Land: The Footprint Nobody's Talking About
The land requirements of data centers are mostly unexamined. For communities managing long-term growth, this may be their most consequential challenge. Data centers occupy campus-scale footprints, typically at the edges of existing communities where land is cheaper and available. Siting choices shape surrounding land use, affect property values, and generate new infrastructure demands — such as road access and utility corridors — while producing relatively few permanent post-construction jobs.
There are longer-term risks worth planning for. Facilities that look cutting-edge today may be obsolete within a decade. Communities should negotiate decommissioning funds, bonds, or escrow requirements up front — before approval, not after abandonment — to guard against stranded costs and shuttered campuses.
Turning Challenges Into Community Benefits
The convergence of these three challenges is also an opportunity. Communities that understand what they are offering have real leverage — and they should use it.
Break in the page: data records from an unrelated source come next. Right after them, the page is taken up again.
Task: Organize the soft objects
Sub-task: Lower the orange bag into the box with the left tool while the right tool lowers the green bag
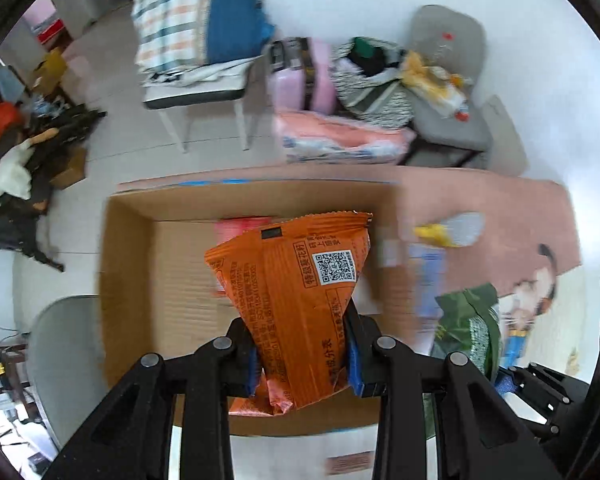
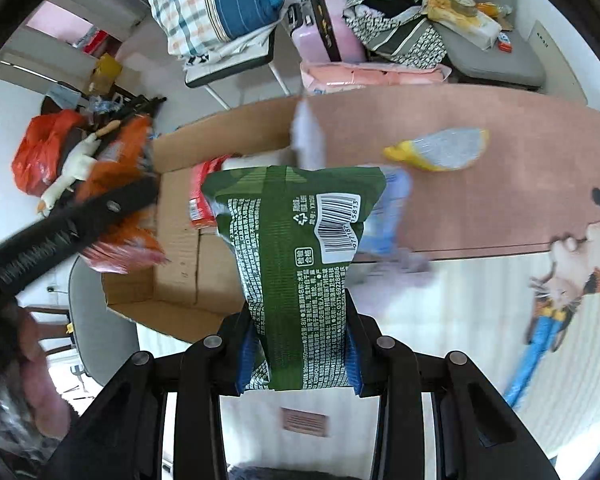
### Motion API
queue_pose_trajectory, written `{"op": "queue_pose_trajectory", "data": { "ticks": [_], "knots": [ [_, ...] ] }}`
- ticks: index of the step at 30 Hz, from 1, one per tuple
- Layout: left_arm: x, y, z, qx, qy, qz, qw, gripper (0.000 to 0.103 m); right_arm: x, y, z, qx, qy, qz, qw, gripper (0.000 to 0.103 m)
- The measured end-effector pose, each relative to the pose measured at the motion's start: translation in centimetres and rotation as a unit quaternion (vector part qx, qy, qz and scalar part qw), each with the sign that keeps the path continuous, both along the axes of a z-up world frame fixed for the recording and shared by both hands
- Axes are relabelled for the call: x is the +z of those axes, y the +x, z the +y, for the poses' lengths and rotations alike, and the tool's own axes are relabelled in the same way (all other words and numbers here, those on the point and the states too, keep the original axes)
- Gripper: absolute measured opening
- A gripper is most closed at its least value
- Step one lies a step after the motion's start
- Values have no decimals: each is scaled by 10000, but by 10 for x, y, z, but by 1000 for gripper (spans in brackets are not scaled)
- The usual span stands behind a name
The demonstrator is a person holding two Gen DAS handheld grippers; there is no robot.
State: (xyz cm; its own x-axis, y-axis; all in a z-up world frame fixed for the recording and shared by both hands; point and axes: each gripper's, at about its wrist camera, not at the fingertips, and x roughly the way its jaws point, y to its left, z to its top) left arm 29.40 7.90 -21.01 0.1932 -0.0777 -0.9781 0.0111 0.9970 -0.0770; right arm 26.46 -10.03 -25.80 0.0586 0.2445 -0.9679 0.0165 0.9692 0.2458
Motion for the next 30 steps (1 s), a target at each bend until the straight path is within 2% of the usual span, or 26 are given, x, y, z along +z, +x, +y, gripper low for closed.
{"op": "queue_pose_trajectory", "data": {
  "ticks": [7,13,17,25,27,30],
  "knots": [
    [-63,26,73,196,324,391,9985,29,-67,4,71,-146,-385,414,9983,38],
    [-124,47,92,213,274,825,9960,29,-112,2,97,0,-816,697,9942,38],
    [-148,56,92,114,293,987,9946,29,-130,-5,112,76,-968,828,9918,38],
    [-174,72,93,-36,260,1204,9924,32,-146,-12,130,154,-1152,907,9891,38],
    [-174,72,96,-20,188,1236,9921,32,-151,-9,133,188,-1170,980,9881,39],
    [-167,73,99,111,16,1213,9926,38,-152,-6,136,229,-1143,1072,9874,40]
  ]
}}
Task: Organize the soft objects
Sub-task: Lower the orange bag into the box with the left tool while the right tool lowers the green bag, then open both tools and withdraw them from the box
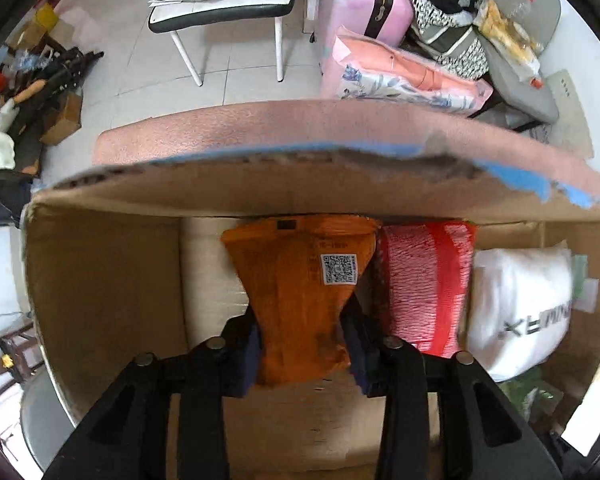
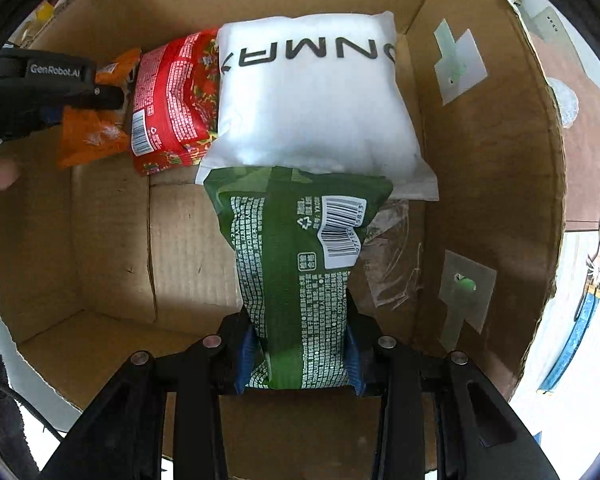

Community benefit agreements are among the most powerful tools available. These legally binding commitments ensure that a data center project delivers tangible value beyond its fiscal footprint. On energy: renewable co-location, or at minimum, rate protection for residents. On water: funding for watershed restoration or system upgrades. On land: open space preservation, road improvements, or contributions to affordable housing.
Beyond resource commitments, these agreements can address school funding, broadband expansion, job training, and local business support. They are a genuine community dividend in exchange for hosting critical national infrastructure.
The key is preparation. Communities that understand the energy, water, and land implications of a proposed project before an application is filed hold a fundamentally stronger negotiating position. To help, the Lincoln Institute will publish a comprehensive policy guide on data center siting this summer, giving communities the frameworks, fiscal tools, and policy options they need.
The Opportunity in Front of Us
The data center buildout is one of the most significant waves of infrastructure investment in American history. It creates real economic value and accelerates technological capabilities that benefit everyone. The question is not whether it should happen, but whether the communities making it possible — contributing their land, energy, water, and civic infrastructure — share equitably in its benefits.
Energy, water, and land: each represents something a community gives when it hosts a data center. Each deserves to be accounted for honestly, managed responsibly, and compensated fairly. The tools exist. The will to use them is growing. Communities that engage with clear eyes and strong preparation will be the ones who can say, years from now, that the digital revolution worked for them — not through them.
Dr. George “Mac” McCarthy is president and CEO of the Lincoln Institute of Land Policy in Cambridge, Massachusetts.